Anda di halaman 1dari 1

Dalam dinamika hubungan pemimpin dan rakyat tidak lepas dari istilah hubungan negara

dan warga negara, atau pemerintah dengan masyarakat. Hubungan pemimpin dan rakyat
adalah hubungan yang terjadi antara rakyat dengan pemerintah yang melakukan berbagai
peran satu terhadap yang lain, baik timbal balik maupun searah, seimbang maupun tidak.

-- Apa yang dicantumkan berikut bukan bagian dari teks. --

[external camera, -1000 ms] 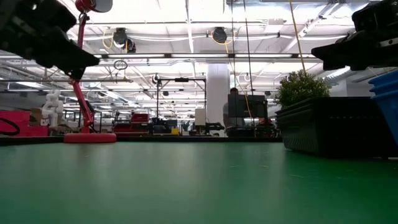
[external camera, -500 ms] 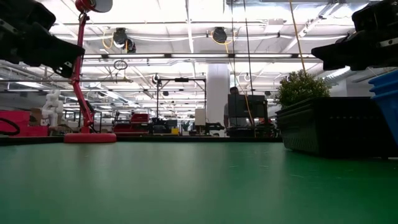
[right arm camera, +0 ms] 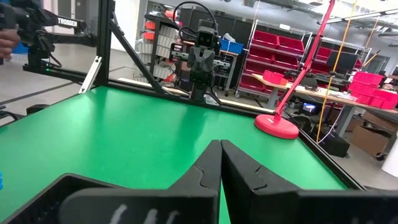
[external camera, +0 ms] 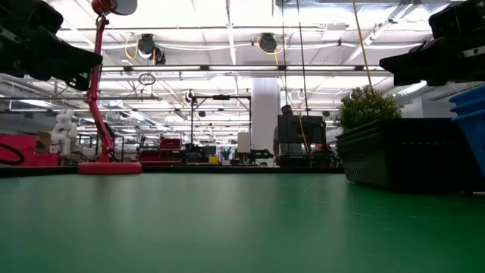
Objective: Stack baskets by color
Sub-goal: Return to Home Position
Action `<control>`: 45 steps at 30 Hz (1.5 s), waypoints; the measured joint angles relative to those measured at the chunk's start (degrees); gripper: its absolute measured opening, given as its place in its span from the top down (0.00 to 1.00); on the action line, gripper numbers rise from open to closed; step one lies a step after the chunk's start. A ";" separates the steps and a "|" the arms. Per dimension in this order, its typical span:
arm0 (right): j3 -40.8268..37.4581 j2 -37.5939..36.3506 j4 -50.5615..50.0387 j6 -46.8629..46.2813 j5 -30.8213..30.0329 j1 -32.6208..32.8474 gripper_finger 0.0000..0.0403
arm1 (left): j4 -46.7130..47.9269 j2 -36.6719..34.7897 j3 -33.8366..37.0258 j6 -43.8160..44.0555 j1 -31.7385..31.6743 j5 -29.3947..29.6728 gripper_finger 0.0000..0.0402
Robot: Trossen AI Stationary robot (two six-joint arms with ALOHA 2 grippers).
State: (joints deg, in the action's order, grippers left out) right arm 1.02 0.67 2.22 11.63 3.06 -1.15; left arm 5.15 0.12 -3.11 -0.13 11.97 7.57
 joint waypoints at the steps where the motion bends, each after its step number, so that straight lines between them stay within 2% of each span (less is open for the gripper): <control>1: 0.00 0.00 0.00 -0.01 0.01 -0.01 1.00 | -0.07 0.01 0.02 -0.37 -0.09 -0.05 1.00; 17: 0.00 0.00 0.00 0.00 0.01 0.00 1.00 | -2.22 0.02 1.09 -2.36 -6.19 -7.75 1.00; 31: 0.00 0.00 0.02 0.00 0.01 0.00 1.00 | -2.19 0.02 1.13 -3.68 -7.06 -9.06 0.99; 37: 0.00 0.00 0.02 0.01 0.00 0.00 1.00 | -2.23 0.02 1.13 -5.21 -7.08 -9.04 0.95; 45: -0.01 0.00 0.02 0.00 0.01 0.00 1.00 | -2.25 0.02 1.13 -4.06 -7.06 -9.04 0.94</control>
State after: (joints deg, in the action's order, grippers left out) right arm 1.01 0.67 2.24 11.63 3.07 -1.15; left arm 2.90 0.14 -1.98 -4.19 4.91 -1.48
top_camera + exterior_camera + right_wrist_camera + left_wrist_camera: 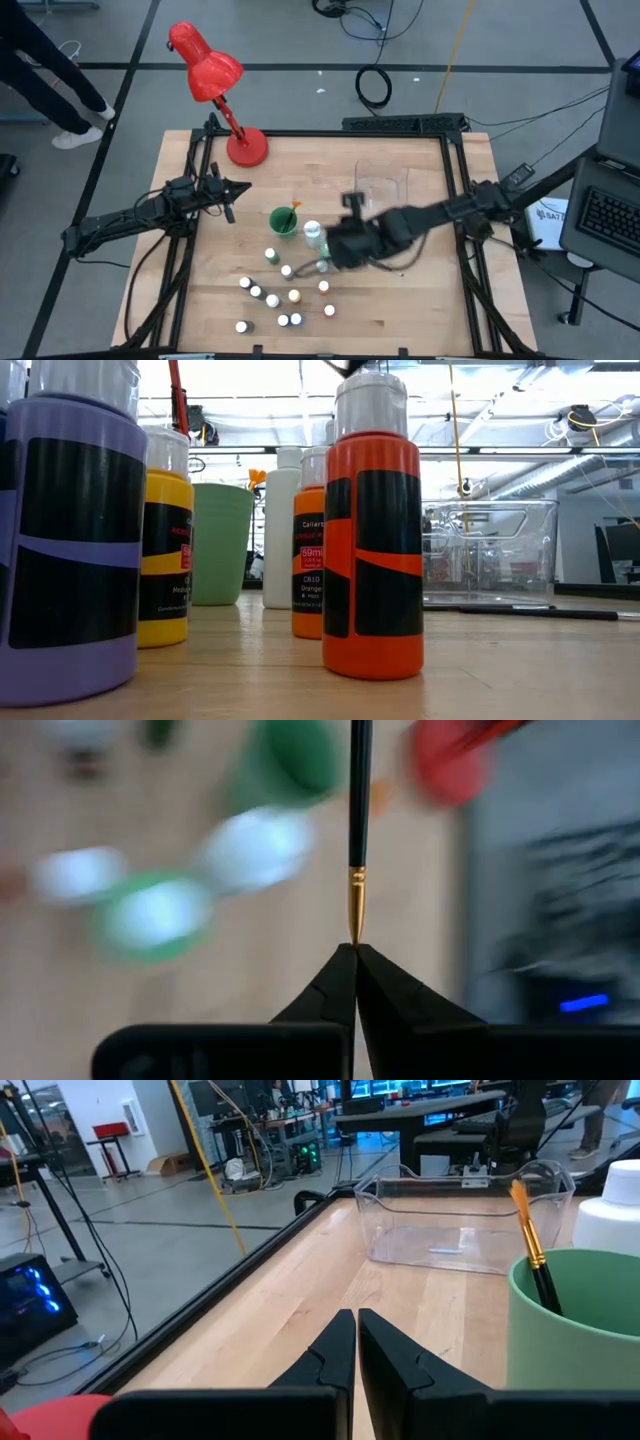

Dalam menjalin hubungan tersebut rakyat Indonesia diwakili oleh sebuah lembaga
legislatif negara yaitu Dewan Perwakilan Rakyat (DPR). Pada masa penjajahan Belanda,
terdapat lembaga semacam parlemen (lembaga legislatif) bentukan Penjajah Belanda yang
dinamakan Volksraad. Awalnya lembaga ini hanya memiliki kewenangan sebagai penasehat.
Baru pada tahun 1927, Volksraad memiliki kewenangan ko-legislatif bersama Gubernur-
Jendral yang ditunjuk oleh Belanda.

Pada awal kemerdekaan dibentuklah Komite Nasional Pusat (KNIP), Komite Nasional
ini diakui sebagai cikal bakal badan Legislatif di Indonesia.

Pada masa Republik Indonesia Serikat Badan legislatif terbagi menjadi dua majelis,
yaitu Senat yang beranggotakan 32 orang, dan Dewan Perwakilan Rakyat yang
beranggotakan 146 orang (di mana 49 orang adalah perwakilan Republik Indonesia-
Yogyakarta).

Masa Dewan Perwakilan Rakyat Sementara (1950–1956). Pada masa ini jumlah
anggota DPRS adalah 236 orang, yaitu 148 anggota dari DPR-RIS, 29 anggota dari Senat
RIS, 46 anggota dari Badan Pekerja Komite Nasional Pusat, dan 13 anggota dari DPA RI
Yogyakarta.

Badan legislatif ini terus berkembang hingga reformasi sampai sekarang. Namun
dalam menjalankan tugasnya, kerap kali DPR mendapatkan pandangan buruk dari masyrakat.
Hal ini mendandakan adanya ketidakharmonisan masyrakat dan pemerintah(pemimpin).
Buruknya kinerja DPR pada era reformasi membuat rakyat sangat tidak puas terhadap para
anggota legislatif. Ketidakpuasan rakyat tersebut dapat dilihat dari banyaknya aksi
demonstrasi yang menentang kebijakan-kebijakan pemerintah yang tidak dikritisi oleh DPR.